> **WHAT THE TASK REQUIRES**: When you come to a picture, pass over it, and set down the entries below exactly.

##### MATERIAL SHOWN

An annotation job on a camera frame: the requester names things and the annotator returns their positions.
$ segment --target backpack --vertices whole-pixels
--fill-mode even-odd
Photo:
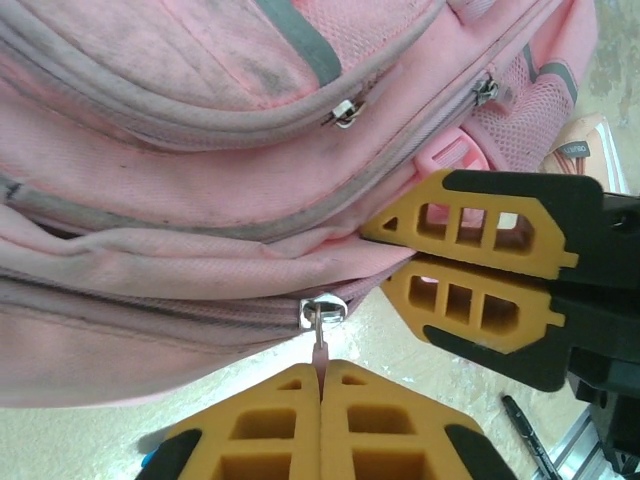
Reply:
[[[344,320],[414,253],[359,226],[437,168],[536,171],[597,36],[591,0],[4,0],[0,21],[11,407],[144,398]]]

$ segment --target floor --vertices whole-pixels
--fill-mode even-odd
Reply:
[[[640,192],[636,160],[640,131],[640,2],[596,0],[601,40],[584,82],[578,114],[609,119],[623,169]],[[570,390],[535,392],[422,344],[401,326],[380,292],[347,324],[328,332],[332,356],[349,359],[472,415],[518,478],[535,465],[502,412],[501,392],[513,395],[548,449],[560,442],[584,405]],[[0,410],[0,477],[8,480],[129,480],[152,432],[284,369],[307,361],[312,337],[302,336],[216,372],[152,405],[92,410]]]

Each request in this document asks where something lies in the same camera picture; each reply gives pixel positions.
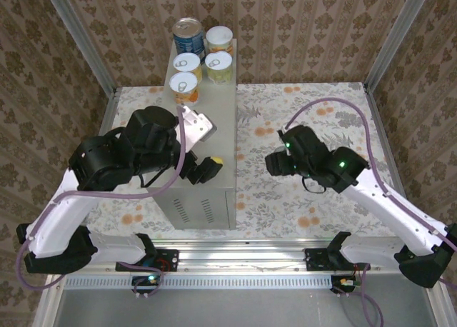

##########

> **TASK SOLUTION**:
An annotation job on a camera frame: the requester names things and the annotator returns their positions.
$ segment --target backpack --vertices whole-pixels
--fill-mode even-odd
Photo:
Reply:
[[[344,320],[414,253],[359,226],[437,168],[536,171],[597,36],[591,0],[4,0],[0,21],[11,407],[144,398]]]

$ segment --target floor --vertices whole-pixels
--fill-mode even-odd
Reply:
[[[640,192],[636,160],[640,131],[640,2],[596,0],[601,40],[584,82],[578,114],[609,119],[623,169]],[[570,390],[535,392],[422,344],[401,326],[380,292],[347,324],[328,332],[332,356],[349,359],[472,415],[518,478],[535,465],[502,412],[501,392],[513,395],[548,449],[560,442],[584,405]],[[0,410],[0,477],[8,480],[129,480],[152,432],[284,369],[307,361],[312,337],[302,336],[216,372],[152,405],[92,410]]]

Each request in this document asks where something lies in the same camera picture; each reply gives pixel positions.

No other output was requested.